Réunissant les personnels et enseignants précaires, ce collectif s’est mis en grève mardi 28 janvier, pour s’inscrire dans le mouvement de la « grève dure et active ». Ils ont mené durant cette journée, avec les bibliothécaires eux aussi en grève, différentes actions dans une ambiance combative, pour visibiliser la grève et dénoncer la dégradation de leurs conditions de travail déjà fragiles : salaires non mensualisés et payés en dessous du SMIC pour les vacataires, contrats instables...

La nécessité d’élargir la mobilisation avec l’entrée du mouvement étudiant et des revendications offensives

Depuis, dans la perspective de la date nationale du 5 mars, les personnels et enseignants précaires se sont mis en grève ce jeudi, et ont appelé à une nouvelle journée de grève mardi 11 février, journée nationale de la précarité qui touche tant les personnels que les étudiants. Il a été ensuite été appelé une assemblée générale commune, par l’inter-orga des syndicats en lutte de l’université, mais à également par l’AG inter-labos. Cette AG commune représente un point d’appui pour cordonner étudiants, personnels administratifs, et personnels enseignants de l’université et de décider des moyens pour élargir la mobilisation notamment vis-à-vis des étudiants

Même si cela permet de poser les bases d’une lutte commune, il est nécessaire que les étudiants et les travailleurs inscrivent leurs revendications propres dans la mobilisation actuelle et se dotent d’un programme offensif, en s’organisant démocratiquement à la base, par des assemblées et coordinations, en dehors de la « démocratie universitaire » que serait celle du CA, qui n’est rien de plus que l’applicateur des politiques de privatisation macronienne. C’est dans la rue que la jeunesse doit combattre la précarité actuelle qu’ils vivent en exigeant un salaire étudiant à 1800€ financé par les cotisations patronales, et dénoncer la future précarité qui leur réserve la réforme des retraites en s’unissant dans la lutte avec les travailleurs contre le gouvernement et pour revendiquer un autre projet de société. Il est également nécessaire que les travailleurs revendiquent un programme offensif, en positif, face à la précarisation de leurs conditions de travail et de vie. En cela, les revendications votées par la « coordination des facs et labos en lutte » en faveur, par exemple, d’« un plan massif de titularisation et de création d’emplois statutaires » et d’« un salaire étudiant », et pour une « université émancipatrice et ouverte à tous » sont un réel point d’appui.

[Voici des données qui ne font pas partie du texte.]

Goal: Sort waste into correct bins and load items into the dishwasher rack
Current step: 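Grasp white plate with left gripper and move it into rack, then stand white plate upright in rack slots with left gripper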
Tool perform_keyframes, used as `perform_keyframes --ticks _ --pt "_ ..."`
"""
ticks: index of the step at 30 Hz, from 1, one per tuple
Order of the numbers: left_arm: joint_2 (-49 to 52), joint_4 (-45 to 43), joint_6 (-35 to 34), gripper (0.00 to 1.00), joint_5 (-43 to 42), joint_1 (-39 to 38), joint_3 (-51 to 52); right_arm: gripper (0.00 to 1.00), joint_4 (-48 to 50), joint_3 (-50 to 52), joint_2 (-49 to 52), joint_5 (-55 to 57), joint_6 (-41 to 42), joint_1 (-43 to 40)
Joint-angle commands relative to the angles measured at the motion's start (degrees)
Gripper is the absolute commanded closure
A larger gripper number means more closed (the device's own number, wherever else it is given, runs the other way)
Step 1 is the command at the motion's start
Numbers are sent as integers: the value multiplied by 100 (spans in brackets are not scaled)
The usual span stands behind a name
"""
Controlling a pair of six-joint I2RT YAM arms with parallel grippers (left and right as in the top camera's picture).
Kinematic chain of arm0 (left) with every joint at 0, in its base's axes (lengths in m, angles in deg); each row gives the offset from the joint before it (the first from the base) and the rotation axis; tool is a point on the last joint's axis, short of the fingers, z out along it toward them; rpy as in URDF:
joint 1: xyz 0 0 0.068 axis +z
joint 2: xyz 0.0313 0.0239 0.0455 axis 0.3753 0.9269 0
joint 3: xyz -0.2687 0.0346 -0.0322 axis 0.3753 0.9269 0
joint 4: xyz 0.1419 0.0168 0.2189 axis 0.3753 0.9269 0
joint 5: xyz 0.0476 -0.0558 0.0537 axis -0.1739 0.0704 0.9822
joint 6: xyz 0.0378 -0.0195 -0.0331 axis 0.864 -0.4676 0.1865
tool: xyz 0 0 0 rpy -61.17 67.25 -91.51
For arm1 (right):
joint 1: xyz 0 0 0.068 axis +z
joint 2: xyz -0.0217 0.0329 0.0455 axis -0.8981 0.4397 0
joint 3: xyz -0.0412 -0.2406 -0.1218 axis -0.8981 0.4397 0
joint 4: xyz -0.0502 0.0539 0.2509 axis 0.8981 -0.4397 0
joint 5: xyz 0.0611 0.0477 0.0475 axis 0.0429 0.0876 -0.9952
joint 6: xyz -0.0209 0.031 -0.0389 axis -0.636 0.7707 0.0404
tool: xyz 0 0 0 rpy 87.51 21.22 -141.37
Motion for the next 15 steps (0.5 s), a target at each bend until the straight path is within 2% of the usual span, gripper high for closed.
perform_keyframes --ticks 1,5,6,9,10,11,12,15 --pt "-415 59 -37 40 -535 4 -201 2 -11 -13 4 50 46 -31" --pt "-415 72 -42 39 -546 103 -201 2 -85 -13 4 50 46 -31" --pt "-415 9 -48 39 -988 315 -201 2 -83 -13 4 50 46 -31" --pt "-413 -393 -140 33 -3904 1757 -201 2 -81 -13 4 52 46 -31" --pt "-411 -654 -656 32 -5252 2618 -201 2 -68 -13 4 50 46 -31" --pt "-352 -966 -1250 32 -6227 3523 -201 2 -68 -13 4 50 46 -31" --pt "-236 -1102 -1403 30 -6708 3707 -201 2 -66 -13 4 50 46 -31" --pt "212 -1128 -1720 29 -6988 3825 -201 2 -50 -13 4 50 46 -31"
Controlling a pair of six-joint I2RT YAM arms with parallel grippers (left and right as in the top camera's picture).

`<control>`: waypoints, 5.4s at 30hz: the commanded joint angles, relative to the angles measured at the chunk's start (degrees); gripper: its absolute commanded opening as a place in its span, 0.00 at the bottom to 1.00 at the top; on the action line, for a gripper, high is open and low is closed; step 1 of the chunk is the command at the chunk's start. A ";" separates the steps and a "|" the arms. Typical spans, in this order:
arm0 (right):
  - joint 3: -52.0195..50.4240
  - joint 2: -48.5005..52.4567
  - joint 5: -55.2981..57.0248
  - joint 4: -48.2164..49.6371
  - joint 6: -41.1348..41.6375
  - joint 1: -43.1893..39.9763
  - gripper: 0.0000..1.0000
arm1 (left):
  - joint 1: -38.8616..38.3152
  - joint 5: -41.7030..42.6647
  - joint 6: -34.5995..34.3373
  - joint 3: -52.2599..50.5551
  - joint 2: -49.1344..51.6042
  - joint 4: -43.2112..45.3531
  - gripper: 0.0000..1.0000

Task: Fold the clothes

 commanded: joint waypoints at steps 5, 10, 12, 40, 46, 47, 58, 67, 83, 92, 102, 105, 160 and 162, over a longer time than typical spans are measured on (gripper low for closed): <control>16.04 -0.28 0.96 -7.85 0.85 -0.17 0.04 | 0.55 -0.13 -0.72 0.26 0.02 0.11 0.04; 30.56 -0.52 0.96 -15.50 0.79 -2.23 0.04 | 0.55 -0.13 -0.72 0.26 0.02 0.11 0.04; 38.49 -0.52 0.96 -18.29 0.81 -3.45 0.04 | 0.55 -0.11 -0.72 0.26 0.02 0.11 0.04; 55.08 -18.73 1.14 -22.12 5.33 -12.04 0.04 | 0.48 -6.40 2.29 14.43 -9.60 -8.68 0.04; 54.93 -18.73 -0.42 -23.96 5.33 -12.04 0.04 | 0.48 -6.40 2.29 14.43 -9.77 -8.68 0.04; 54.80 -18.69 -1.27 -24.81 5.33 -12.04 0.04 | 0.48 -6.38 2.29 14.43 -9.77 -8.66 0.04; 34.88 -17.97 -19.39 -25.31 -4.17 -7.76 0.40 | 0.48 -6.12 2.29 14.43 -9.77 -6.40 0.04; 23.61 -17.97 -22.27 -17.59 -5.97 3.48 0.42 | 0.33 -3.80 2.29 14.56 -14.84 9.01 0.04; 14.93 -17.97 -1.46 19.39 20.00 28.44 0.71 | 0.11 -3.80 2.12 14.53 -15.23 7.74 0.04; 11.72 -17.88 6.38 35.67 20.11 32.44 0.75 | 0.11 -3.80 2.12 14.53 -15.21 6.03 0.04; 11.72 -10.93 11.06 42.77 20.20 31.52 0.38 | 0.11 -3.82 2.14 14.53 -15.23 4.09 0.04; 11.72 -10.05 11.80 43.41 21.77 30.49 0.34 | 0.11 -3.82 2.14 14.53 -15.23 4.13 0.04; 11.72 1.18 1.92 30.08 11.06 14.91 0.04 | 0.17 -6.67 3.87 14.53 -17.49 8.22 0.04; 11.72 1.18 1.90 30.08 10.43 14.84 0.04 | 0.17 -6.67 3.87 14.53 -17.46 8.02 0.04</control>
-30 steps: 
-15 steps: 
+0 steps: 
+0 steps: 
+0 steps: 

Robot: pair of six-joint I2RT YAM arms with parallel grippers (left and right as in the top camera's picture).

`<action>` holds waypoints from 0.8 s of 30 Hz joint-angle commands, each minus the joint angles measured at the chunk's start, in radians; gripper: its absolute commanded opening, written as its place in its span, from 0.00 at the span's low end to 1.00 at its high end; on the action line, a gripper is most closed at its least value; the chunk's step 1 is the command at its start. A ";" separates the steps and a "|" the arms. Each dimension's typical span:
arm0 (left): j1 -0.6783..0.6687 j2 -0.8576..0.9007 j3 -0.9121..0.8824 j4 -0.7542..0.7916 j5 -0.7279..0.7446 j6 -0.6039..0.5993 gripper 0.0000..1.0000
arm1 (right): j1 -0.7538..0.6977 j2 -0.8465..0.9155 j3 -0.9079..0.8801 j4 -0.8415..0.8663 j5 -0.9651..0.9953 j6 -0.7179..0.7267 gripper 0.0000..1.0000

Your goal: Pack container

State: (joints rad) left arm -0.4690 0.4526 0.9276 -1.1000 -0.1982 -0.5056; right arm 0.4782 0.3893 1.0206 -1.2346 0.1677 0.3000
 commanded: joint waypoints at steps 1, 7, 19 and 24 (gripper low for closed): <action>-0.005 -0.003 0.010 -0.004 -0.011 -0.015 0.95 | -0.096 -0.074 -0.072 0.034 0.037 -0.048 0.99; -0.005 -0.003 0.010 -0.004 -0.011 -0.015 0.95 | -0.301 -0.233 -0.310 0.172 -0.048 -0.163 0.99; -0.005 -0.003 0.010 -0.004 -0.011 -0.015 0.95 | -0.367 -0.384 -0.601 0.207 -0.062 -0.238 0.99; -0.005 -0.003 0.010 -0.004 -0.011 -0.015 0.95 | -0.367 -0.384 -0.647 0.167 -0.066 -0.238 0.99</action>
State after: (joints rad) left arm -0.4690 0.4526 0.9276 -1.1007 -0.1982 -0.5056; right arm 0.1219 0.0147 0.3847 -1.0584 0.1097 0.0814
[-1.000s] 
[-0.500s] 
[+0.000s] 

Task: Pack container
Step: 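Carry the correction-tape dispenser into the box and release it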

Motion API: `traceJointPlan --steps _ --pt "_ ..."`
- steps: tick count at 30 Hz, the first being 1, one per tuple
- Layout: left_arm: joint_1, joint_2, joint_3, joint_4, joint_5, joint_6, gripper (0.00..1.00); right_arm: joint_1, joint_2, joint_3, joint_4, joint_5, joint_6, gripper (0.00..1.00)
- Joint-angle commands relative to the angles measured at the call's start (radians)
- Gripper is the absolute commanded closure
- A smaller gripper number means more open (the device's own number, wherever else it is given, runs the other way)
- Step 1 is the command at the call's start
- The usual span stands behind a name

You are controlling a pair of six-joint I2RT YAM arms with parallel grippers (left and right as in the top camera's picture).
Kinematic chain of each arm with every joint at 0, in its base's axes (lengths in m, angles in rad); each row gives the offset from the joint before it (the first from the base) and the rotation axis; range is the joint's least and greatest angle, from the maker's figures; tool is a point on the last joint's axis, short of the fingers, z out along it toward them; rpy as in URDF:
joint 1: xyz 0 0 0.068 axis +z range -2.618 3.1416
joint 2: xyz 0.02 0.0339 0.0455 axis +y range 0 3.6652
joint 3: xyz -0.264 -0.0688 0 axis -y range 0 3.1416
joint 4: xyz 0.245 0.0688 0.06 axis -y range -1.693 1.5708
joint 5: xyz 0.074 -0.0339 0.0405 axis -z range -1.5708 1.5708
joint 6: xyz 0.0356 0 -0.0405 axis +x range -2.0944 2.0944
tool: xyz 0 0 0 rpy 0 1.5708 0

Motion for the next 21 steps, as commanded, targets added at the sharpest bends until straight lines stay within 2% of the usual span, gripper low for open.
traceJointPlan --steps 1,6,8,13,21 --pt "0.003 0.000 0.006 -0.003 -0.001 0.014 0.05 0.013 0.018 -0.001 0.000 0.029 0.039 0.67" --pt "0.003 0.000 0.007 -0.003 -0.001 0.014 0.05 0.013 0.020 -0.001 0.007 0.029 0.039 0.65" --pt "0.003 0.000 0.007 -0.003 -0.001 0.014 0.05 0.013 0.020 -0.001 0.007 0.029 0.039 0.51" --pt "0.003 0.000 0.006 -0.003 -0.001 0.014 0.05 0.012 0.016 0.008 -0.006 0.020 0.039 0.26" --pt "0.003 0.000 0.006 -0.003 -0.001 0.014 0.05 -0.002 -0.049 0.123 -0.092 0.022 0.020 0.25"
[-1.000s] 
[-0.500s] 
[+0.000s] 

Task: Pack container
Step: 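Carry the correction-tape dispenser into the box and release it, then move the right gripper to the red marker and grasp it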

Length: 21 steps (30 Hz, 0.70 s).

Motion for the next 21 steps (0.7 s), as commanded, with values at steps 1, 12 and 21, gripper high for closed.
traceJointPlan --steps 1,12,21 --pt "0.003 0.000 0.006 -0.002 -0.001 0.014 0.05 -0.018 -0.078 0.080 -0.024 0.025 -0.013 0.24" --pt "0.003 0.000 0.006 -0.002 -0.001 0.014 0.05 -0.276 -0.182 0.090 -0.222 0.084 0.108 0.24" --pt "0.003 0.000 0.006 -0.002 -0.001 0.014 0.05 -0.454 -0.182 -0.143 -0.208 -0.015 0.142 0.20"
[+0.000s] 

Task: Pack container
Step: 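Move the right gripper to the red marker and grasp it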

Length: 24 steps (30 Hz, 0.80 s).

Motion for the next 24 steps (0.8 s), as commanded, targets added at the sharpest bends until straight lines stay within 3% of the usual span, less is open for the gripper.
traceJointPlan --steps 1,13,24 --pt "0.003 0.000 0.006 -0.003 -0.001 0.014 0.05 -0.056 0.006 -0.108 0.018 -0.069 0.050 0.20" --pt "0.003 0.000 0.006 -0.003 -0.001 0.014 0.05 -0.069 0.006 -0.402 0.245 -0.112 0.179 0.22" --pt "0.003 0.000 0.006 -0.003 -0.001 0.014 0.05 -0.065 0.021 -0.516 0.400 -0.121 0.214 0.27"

Si dans les universités, les différents secteurs en lutte continuent de construire la mobilisation en s’unissant et en l’élargissant, l’entrée du mouvement étudiant dans la bataille - secteur historiquement combatif- pourrait redonner un second souffle à la grève. L’effet d’entraînement que peut provoquer une mobilisation étudiante nationale est crainte par le gouvernement, qui a tout fait pour réprimer les prémices de mobilisation. Si la « coordination des facs et labos » existante devient un outil actif pour organiser la grève partout dans le pays, combattre la répression et porter un programme offensif cherchant à dépasser le calendrier des directions syndicales (à l’image de la coordination RATP-SNCF), il est possible que la mobilisation dans l’enseignement prenne un tout autre tournant entraînant les deux bastions de la reconductible (RATP et SNCF) et d’autres secteurs encore absents pour un deuxième round.